Di samping itu, dalam tubuh UUD NRI 1945 terdapat pasal-pasal
yang menimbulkan penafsiran beragam, atau lebih dari satu tafsir
(multitafsir) dan membuka peluang bagi penyelenggaraan negara
yang otoriter, sentralistik, tertutup, berpotensi tumbuhnya praktik
korupsi, kolusi, dan nepotisme (KKN). Penyelenggaraan negara
yang demikian itulah yang menyebabkan timbulnya kemerosotan
kehidupan nasional. Salah satu bukti tentang hal itu adalah
terjadinya krisis dalam berbagai bidang kehidupan (krisis
multidimensional).
Tuntutan perubahan UUD NRI 1945 merupakan suatu
terobosan yang sangat besar. Dikatakan terobosan yang sangat
besar karena pada era sebelumnya tidak dikehendaki adanya
perubahan tersebut. Sikap politik 130 pemerintah yang diperkuat
oleh MPR berkehendak untuk tidak mengubah UUD NRI 1945.

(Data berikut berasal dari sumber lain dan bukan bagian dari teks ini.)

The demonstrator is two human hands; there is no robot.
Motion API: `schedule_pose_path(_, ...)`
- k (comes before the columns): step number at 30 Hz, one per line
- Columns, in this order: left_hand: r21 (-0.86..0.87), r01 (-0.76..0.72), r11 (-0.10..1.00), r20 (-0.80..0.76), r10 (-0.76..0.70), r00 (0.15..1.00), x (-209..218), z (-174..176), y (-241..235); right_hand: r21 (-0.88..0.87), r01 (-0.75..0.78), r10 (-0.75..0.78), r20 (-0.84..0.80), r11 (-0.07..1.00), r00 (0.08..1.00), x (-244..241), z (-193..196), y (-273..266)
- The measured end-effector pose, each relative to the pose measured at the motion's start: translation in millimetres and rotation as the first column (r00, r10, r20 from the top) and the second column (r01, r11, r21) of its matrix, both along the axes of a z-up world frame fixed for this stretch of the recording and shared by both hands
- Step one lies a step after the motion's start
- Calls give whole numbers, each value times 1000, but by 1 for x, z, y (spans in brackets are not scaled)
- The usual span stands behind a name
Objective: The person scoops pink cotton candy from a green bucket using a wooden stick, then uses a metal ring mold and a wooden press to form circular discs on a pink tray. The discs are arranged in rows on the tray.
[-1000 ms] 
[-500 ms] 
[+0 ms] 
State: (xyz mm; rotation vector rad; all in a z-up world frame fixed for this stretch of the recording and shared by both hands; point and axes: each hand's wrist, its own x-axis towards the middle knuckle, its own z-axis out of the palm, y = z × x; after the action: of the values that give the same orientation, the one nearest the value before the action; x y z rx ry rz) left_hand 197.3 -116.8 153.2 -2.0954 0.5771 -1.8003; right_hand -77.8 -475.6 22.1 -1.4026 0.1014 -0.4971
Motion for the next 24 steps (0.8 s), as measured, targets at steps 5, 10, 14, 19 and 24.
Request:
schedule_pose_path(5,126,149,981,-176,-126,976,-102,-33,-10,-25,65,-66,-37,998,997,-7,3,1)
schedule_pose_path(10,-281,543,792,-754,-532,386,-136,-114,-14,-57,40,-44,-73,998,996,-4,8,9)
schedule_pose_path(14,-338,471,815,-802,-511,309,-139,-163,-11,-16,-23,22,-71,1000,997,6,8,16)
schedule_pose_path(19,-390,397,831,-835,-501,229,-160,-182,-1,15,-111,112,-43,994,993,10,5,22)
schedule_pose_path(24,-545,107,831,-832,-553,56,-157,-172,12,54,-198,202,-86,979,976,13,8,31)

Apabila muncul juga kehendak mengubah UUD NRI 1945,
terlebih dahulu harus dilakukan referendum (meminta pendapat
rakyat) dengan persyaratan yang sangat ketat. Karena
persyaratannya yang sangat ketat itulah maka kecil kemungkinan
untuk berhasil melakukan perubahan UUD NRI 1945. Dalam
perkembangannya, tuntutan perubahan UUD NRI 1945 menjadi
kebutuhan bersama bangsa Indonesia.
Berdasarkan hal itu MPR hasil Pemilu 1999, sesuai dengan
kewenangannya yang diatur dalam Pasal 3 dan Pasal 37 UUD
NRI 1945 melakukan perubahan secara bertahap dan sistematis
dalam empat kali perubahan, yaitu:
1) Perubahan Pertama, pada Sidang Umum MPR 1999
2) Perubahan Kedua, pada Sidang Tahunan MPR 2000
3) Perubahan Ketiga, pada Sidang Tahunan MPR 2001
4) Perubahan Keempat, pada Sidang Tahunan MPR 2002.
Dari empat kali perubahan tesebut dihasilkan berbagai aturan
dasar yang baru, termasuk ihwal hak dan kewajiban asasi manusia
yang diatur dalam pasal 28 A sampai dengan 28 J.